THE TASK –
Working through the data below, reproduce word for word the line with "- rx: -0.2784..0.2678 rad" and every line after it, both ends included, and omit the pictures.

DATASET EXTRACT –
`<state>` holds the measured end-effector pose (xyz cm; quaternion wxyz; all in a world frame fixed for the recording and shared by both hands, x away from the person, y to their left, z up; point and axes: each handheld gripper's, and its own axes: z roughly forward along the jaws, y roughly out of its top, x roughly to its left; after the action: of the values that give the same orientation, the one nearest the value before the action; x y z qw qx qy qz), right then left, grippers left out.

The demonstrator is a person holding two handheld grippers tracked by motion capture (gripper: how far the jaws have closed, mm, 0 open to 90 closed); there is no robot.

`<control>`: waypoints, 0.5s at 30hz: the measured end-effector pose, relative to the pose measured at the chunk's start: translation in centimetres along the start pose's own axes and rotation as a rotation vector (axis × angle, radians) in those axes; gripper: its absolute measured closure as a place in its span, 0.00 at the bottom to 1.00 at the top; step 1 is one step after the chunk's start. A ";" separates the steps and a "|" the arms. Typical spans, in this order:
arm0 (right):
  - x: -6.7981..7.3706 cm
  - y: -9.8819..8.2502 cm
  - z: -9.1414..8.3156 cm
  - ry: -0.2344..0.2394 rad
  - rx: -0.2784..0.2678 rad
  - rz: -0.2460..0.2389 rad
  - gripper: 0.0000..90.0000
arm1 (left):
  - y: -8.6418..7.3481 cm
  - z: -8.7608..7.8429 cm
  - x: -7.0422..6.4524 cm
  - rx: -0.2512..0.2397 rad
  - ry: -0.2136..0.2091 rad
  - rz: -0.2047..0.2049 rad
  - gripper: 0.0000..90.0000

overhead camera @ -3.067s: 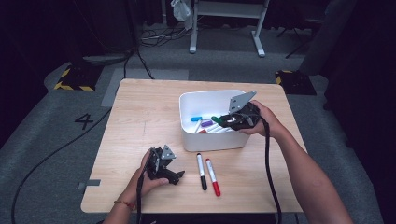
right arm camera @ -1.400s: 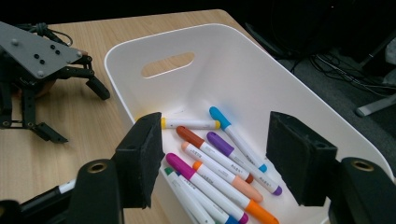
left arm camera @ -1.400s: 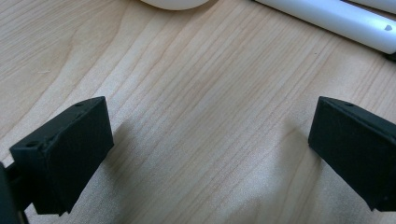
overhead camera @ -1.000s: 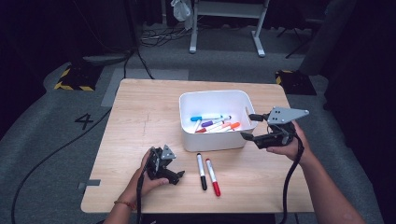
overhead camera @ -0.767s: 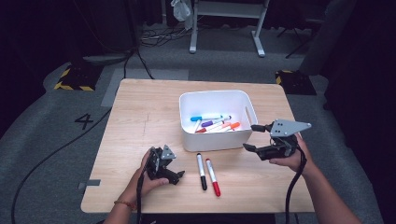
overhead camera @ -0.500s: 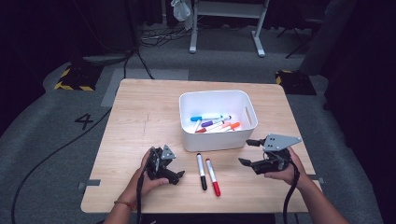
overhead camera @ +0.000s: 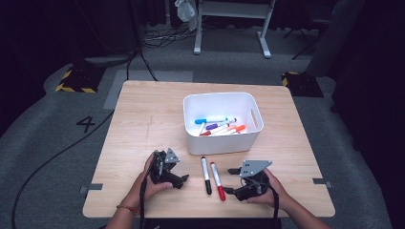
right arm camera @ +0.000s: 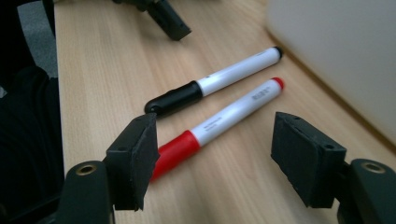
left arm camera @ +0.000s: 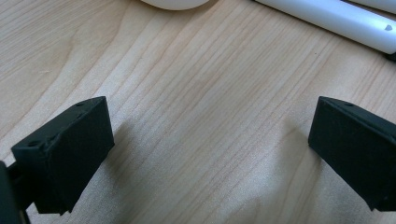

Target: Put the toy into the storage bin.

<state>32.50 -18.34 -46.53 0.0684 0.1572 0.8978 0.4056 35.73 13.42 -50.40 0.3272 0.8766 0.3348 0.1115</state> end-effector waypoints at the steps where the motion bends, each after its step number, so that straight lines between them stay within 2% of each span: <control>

EXERCISE RESULT –
  - rx: -0.2784..0.2678 rad
  - rz: -0.2460..0.2389 rad
  - gripper: 0.0000..90.0000
arm1 (left):
  - y: -8.6418..7.3481 cm
  - z: -8.7608..7.8429 cm
  - x: -7.0422..6.4524 cm
  - rx: -0.2512..0.2397 rad
  - ry: -0.2136..0.2091 rad
  - rz: -0.2047..0.2049 rad
  - gripper: 0.0000..90.0000

overhead camera @ -3.067s: 
right arm camera @ -1.400s: 
left arm camera @ -1.400s: 
overhead camera @ -1.000s: 
overhead camera @ -0.767s: 
overhead camera @ -0.500s: 
overhead camera @ +0.000s: 
right arm camera @ +0.000s: 
left arm camera @ +0.000s: 

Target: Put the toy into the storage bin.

<state>32.50 -18.34 -46.53 0.0684 0.1572 0.8978 0.4056 35.73 13.42 -50.40 0.3272 0.8766 0.3348 0.1115</state> end-effector waypoints at the steps where the motion bends, each after its step number, so that straight lines between them stay within 2% of each span: <control>

For this exercise, nothing further remains.